Thursday, August 11, 2005

Singular Events and market velocity























When you are trying to gauge the effect of a news or fundamental item on a particular market you might be able to do so by determining the number of events which are "in the news" and being operated on by traders at that moment.

In the pits at the moment of an economic release of some magnitude the usual pit trader is strictly operating on the immediate news of the release. In the case of a financial future such as the S&P etc, this singularness of attention has a differing time span. As an index a futures mini contract is also impacted by individual stock news and buying/selling pressure and other factors shortly after the release regardless of what occured.

In order to get a momentum in a direction a singular story must dominate the market being traded. The more stories that are in play the more choppy the market is likely to become.

If a market normally has 20 different news items which could be seen to in some small way affect it, normally then it would have about that many when it was trading a normal variation in its price during a day.

If however it normally has twenty but only a single story exists for the day or a portion of the day as far as effect on the market, you are likely to see that security trade outside of its normal variation, and as a practical measure of this you could look at bollinger bands or extreme stochastics which repeat at those extreme levels.

This would be helpful in establishing exits for positions taken on news and for determining when the news has become diluted and is no longer a singular focus of trading. A bollinger setup or other indicator set up so as to show a divergence from the extreme reading would have you exiting such a position, if not initiating a new one for a reversal.
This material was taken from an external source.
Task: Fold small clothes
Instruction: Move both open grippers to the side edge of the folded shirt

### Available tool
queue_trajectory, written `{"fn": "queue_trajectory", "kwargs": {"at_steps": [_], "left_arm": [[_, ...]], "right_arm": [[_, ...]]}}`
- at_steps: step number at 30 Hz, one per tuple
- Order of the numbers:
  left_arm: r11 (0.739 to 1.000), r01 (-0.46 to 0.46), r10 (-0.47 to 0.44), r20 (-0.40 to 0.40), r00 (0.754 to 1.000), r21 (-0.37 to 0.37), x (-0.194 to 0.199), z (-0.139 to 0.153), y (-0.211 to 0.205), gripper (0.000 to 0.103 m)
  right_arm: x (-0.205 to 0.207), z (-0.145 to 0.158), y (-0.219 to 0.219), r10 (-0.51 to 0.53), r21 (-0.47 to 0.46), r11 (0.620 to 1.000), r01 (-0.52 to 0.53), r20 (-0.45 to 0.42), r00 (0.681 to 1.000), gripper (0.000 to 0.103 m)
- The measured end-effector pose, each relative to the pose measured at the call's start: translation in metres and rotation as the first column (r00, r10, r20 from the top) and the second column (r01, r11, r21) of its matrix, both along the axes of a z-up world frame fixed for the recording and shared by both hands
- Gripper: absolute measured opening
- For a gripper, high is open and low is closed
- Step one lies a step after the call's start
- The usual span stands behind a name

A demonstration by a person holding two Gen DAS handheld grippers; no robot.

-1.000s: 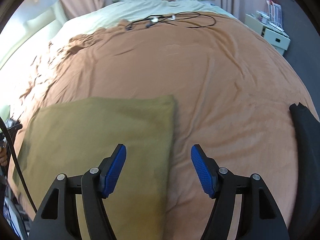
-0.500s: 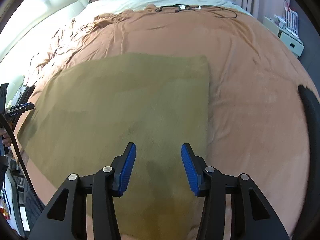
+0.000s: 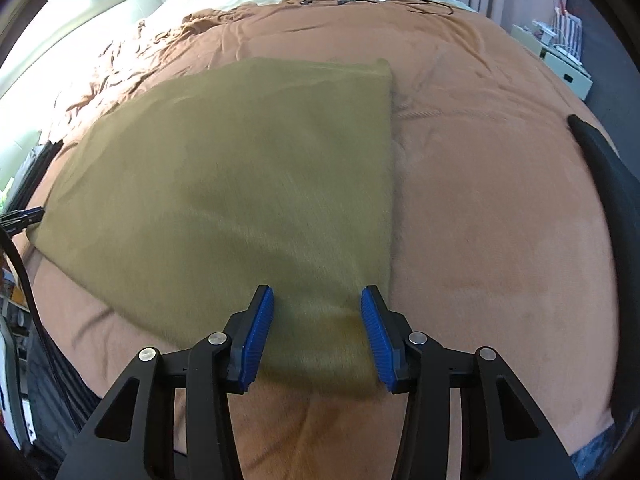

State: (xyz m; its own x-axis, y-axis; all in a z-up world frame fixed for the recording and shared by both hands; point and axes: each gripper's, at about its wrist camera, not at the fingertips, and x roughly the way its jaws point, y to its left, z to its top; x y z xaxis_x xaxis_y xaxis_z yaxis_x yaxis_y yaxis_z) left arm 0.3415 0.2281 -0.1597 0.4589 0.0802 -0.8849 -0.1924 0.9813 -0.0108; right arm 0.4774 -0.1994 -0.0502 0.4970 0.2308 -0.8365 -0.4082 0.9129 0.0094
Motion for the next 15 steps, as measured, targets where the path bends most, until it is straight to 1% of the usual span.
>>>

An example of this type of market action occured over the last two trading days: The first singular event was the fed releasing its outlook for the economy and it being a focus of trading in a positive way, moving the dow up considerably with a gap up that was further bought.

However, the momentum on this changed when oil prices, which had been static previously moved up dramatically. The market then sold off dramatically and the afternoon session focused a great deal on this.

So you had one big main singular story, which then ran its course, and was set aside for another one. What chop existed was simply the argument between the two stories as viewed by investors and traders. Other smaller stories existed, but did not affect the market in the same fashion and could be discounted to a marked degree.